* [Action item]
Look at each line of the records and count those with "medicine" in them. Please answer with the count alone.

* [Data excerpts]
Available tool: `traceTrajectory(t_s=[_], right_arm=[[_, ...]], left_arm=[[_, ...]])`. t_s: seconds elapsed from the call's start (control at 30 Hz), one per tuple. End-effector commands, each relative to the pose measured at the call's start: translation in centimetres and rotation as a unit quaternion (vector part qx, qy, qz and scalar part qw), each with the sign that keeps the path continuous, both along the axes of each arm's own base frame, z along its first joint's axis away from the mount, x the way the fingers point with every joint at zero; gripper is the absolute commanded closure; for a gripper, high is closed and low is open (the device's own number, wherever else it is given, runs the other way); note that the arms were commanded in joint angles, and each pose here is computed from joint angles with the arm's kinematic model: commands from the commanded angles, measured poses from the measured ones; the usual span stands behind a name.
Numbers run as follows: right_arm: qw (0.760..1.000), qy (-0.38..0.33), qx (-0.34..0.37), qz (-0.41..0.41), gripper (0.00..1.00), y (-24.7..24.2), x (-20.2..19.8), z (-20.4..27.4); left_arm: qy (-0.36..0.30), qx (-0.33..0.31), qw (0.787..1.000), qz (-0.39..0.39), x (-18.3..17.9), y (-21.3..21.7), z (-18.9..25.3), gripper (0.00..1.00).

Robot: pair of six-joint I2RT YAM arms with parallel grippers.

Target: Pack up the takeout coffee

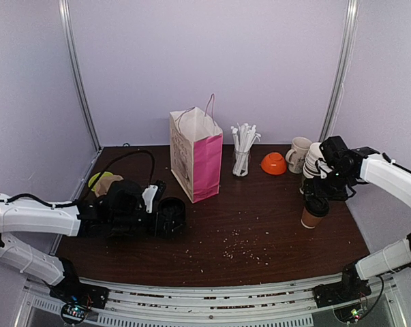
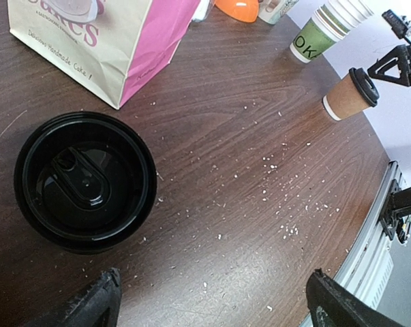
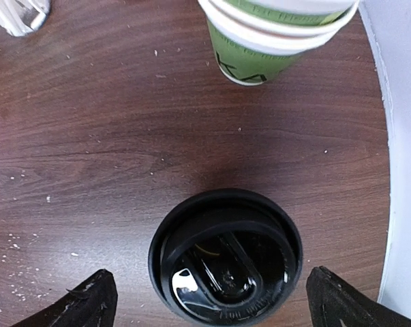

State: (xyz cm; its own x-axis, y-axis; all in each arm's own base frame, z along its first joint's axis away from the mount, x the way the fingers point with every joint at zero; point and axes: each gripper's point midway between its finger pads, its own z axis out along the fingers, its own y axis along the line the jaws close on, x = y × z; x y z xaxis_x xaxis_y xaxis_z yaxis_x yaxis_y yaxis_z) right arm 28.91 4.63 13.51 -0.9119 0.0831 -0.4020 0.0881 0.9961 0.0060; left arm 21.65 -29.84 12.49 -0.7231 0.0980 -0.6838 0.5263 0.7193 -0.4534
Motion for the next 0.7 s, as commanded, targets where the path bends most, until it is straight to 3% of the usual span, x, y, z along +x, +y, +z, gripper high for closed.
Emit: traceTrajectory(t_s=[0.0, 0.17, 0.27, 0.47, 0.67], right_arm=[[0.998, -0.061, 0.027, -0.001, 0.0, 0.9, 0.4, 5.2], [0.989, -0.122, 0.068, 0.056, 0.0, 6.8, 0.6, 9.7], [0.977, -0.145, 0.1, 0.121, 0.0, 12.8, -0.3, 10.5], [0.956, -0.158, 0.154, 0.194, 0.02, 21.0, -2.1, 7.5], [0.941, -0.173, 0.206, 0.205, 0.03, 24.5, -2.8, 5.4]], left_arm=[[-0.035, -0.014, 0.999, 0.009, 0.9, -0.3, 3.1, 0.02], [-0.051, 0.012, 0.997, 0.05, 2.1, 1.2, 4.4, 0.02], [-0.049, 0.035, 0.995, 0.08, 2.9, 2.2, 4.4, 0.02], [-0.024, 0.102, 0.985, 0.135, 4.7, 4.1, 2.4, 0.08], [0.018, 0.097, 0.983, 0.156, 7.0, 4.5, 0.4, 0.2]])
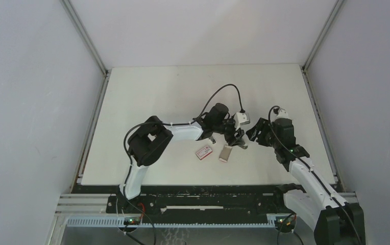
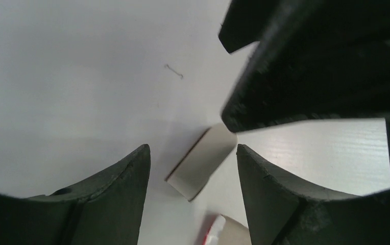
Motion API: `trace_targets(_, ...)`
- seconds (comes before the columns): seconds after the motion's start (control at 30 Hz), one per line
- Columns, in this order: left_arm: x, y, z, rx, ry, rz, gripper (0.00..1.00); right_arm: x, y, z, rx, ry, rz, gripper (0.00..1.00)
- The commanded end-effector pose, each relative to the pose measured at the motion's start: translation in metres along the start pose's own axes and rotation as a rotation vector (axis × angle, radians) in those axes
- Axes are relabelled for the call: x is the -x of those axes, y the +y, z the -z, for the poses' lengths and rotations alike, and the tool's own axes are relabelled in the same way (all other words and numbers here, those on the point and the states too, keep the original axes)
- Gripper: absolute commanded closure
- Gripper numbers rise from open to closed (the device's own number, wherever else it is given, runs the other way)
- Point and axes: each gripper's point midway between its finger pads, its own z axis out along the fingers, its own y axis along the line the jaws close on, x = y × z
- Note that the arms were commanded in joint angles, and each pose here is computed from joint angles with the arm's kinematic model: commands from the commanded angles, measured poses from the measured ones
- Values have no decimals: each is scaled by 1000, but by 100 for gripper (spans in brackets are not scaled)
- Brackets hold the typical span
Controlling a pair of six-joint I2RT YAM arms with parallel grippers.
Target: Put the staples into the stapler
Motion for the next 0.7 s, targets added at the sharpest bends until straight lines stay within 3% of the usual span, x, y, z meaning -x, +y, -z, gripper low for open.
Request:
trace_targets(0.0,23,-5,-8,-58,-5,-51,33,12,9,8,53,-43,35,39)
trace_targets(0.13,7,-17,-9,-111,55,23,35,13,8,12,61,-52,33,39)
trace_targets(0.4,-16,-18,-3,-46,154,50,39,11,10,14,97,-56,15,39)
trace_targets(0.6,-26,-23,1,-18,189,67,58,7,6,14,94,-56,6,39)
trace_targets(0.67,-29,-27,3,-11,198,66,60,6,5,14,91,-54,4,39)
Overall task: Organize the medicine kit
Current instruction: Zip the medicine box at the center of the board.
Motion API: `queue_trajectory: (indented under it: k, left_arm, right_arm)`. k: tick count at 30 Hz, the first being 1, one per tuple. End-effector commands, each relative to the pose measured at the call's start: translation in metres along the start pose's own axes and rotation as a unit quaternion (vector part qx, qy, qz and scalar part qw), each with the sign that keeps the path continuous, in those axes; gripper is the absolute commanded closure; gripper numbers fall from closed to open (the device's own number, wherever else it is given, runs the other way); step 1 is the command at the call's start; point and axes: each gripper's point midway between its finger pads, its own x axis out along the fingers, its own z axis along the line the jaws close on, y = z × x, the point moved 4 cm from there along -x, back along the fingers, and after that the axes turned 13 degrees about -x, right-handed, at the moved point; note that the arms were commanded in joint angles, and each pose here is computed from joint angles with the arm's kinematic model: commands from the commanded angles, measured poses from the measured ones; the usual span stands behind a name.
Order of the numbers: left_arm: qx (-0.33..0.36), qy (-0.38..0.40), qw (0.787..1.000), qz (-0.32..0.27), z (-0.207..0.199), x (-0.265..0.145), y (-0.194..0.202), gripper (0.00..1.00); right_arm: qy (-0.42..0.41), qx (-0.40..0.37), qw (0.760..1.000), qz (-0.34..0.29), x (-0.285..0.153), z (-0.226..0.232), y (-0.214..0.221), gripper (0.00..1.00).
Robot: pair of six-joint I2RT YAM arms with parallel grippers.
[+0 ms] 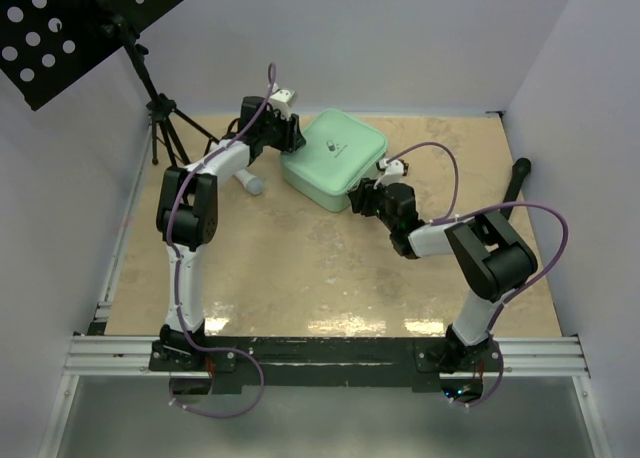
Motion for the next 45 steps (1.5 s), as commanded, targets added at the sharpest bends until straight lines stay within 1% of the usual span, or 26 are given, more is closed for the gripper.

* [Solution to the exercise]
2